“Holy shit, it’s a Wednesday,” said Paul Snepsts as he looked out at a capacity crowd from the stage of The Cape’s Odyssey Ballroom on August 13th. He was introducing the second in a monthly series of “Comedy at the Cape” shows, the product of a partnership between Comedy Country and The Cape designed to extend the entertainment available in the County into the middle of the week, as well as into the “shoulder season.”
The emphasis is on the local.
An informal audience survey revealed that two-thirds of the crowd was from the County — and only half of them were immediate family members of the performers.
The show featured opening routines from local stand-up comics who trained in Mr.
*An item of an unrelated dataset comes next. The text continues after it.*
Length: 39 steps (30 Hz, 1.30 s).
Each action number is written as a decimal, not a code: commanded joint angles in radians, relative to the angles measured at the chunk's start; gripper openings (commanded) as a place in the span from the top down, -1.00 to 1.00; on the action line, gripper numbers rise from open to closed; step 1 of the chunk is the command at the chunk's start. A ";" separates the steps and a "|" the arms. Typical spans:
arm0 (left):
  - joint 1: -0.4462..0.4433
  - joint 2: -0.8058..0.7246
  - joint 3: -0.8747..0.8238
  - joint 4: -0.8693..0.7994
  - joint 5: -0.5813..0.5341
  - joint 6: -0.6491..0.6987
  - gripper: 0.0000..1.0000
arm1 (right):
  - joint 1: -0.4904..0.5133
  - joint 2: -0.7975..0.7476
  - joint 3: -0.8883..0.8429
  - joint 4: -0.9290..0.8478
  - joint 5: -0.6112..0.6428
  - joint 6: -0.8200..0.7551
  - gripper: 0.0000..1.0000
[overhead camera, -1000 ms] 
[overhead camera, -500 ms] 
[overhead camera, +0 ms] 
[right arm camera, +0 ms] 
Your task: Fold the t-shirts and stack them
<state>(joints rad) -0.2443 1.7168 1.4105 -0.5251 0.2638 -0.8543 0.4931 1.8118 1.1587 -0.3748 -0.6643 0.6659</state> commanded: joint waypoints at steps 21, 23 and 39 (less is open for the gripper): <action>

Snepsts’ County Comedy Project — a boot camp for developing comedians.
Beginning in 2015, Paul and his partner, Julianne Snepsts, launched a satellite of the Toronto Sketch Fest, whose mission is to support comedians at early stages in their careers, called Comedy Country.
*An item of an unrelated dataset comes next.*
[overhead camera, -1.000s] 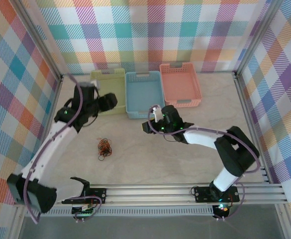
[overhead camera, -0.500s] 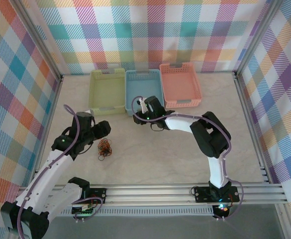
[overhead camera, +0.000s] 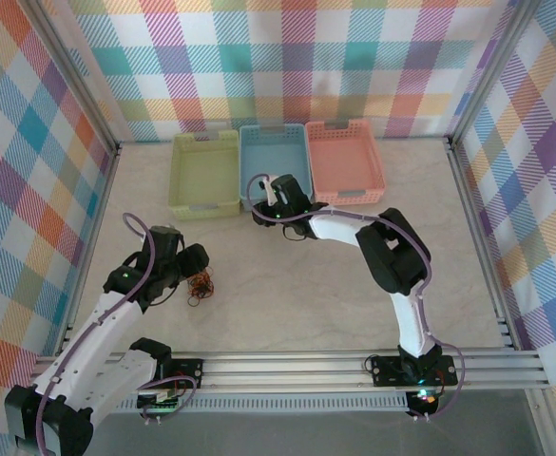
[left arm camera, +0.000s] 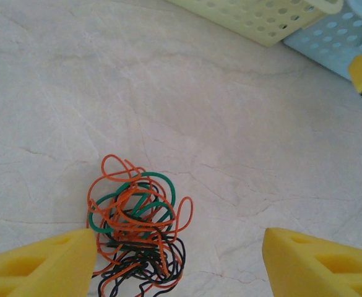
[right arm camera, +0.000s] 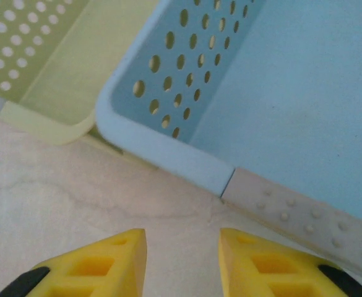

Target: Untangle the cables

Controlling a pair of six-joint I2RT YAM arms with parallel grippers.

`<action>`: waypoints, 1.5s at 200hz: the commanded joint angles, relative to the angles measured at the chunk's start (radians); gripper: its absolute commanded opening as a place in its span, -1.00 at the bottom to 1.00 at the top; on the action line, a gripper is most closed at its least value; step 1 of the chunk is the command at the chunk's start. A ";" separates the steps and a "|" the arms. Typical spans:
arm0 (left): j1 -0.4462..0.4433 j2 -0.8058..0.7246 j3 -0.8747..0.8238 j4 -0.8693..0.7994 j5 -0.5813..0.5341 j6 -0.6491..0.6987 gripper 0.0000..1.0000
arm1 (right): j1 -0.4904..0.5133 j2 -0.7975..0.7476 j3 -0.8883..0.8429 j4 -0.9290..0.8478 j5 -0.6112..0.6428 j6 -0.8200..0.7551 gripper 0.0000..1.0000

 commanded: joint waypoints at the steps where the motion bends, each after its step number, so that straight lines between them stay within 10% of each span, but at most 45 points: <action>1: 0.012 -0.003 -0.037 0.004 -0.010 -0.048 0.52 | -0.003 -0.176 -0.092 0.079 -0.083 -0.037 -0.16; 111: -0.012 0.316 -0.021 0.039 0.078 -0.074 0.65 | -0.002 -0.738 -0.635 0.223 -0.066 -0.012 0.02; 235: -0.457 0.700 0.210 0.254 0.206 -0.109 -0.40 | -0.027 -0.834 -0.809 0.353 0.062 0.043 0.01; 273: -0.532 0.797 0.316 0.231 0.206 -0.092 -0.29 | -0.052 -0.893 -0.856 0.343 0.114 0.045 0.01; 300: -0.531 0.758 0.358 0.151 0.154 -0.050 0.30 | -0.057 -0.925 -0.873 0.328 0.120 0.035 0.02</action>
“Prior to the pandemic a big component of Comedy Country was to bring these acts from the cities and then have those groups offer a workshop or some sort of training. The idea was that our local community would be able to experiment and test out their own funny bone.”
The pandemic required a reset. “We got some funding from the Ontario Presents network. The mainstays of the previous program, Lenny Epstein and Gavin North, became the teachers who developed this eight-week comedy boot camp. We’ve gone through three iterations so far. The last two have been supported by the Huff Family Fund. It’s been really cool — there are maybe eight comedians out there now actively doing sets.”
For some of the performers this month at The Cape, this was their first or second gig. At the second installment of Comedy at the Cape, Mark Newberry riffed on adult incontinence — “it was a Jackson Pollock.” Belleville’s Sierra Simmertush took on baby names and cross-cultural misunderstandings. Sean MacFayden spoke to the immediate moment, talking about his local well running dry this summer; he was grateful for that morning’s rain so he could wear clean underwear to the show. He was enjoying Picton’s water service: “when in town, flush it down!”
The main attraction was the veteran Toronto sketch comedy trio, The Understudies. Rob Knox, Megan MacKeigan, and Justin Skinner specialize in the absurdity of everyday life, and the generic conventions we silently accept.
In their adaptation of David Bowie’s “Space Oddity,” the song’s haunting, or perhaps lugubrious, story of an astronaut abandoned in space becomes a narrative of a bullying Major Tom’s massive narcissism (complete with vanity mirror), and the revenge of the humble Ground Controller.
Conversely, in a K-Tel kind of advertisement for a collection of Beach Boys-style surfer songs, the genre’s aggressively carefree happiness turns into a surf celebrity’s horrific memory of being the last survivor of an apocalyptic day on the waves, a Californian Mr. Kurtz.
Their opening number, a celebration of vacation season based on Mungo Jerry’s 1970 hit, “In the Summertime,” descended into an absurdist gothic terror story worthy of Salvador Dali — despite the others’ efforts to keep things at the surface.
Mr. Skinner has a brilliant ability to play dumb — a key comic role. He doggedly sticks to his version of reality, insisting on impossible experiences.
Patterns were apparent in the great variety of sketches the trio produced over the course of the evening. Some perhaps overindulged in straightforward silliness, testing the audience’s limits, all in a set-up for a single punchline.
A court scene in the Deep South featured lawyers, each claiming to be a “simple country lawyer.” A competition ensued, each one claiming to be more simple than the other, the worst, the least educated — or even sentient — person in the room, in order to appeal to the jury as the most authentically salt-of-the-earth. This one, it must be said, cut quite close to home.
Mr. Snepsts’ hopes for comedy in the County are ambitious. The regular Comedy at the Cape series continues through December. On September 10th, S01EP03 features Kyle For Mayor from Belleville as well as the County’s own Short Attention Spa (Messrs. Epstein and North). “I’ve kind of framed this series using the nomenclature of a Netflix series,” notes Mr. Snepsts, “you know, seeding the idea that there will be other seasons to follow.”
Comedy Country is also bringing special acts, like the Perfectly Reasonable Night of Comedy at the Regent in August. The season finale will feature Ali Hassan’s “Does This Taste Funny?” show in October, opened by the County Roundup — Mr. Snepsts’ own satirical news desk quartet featuring local headlines. He promises not to spare the Gazette.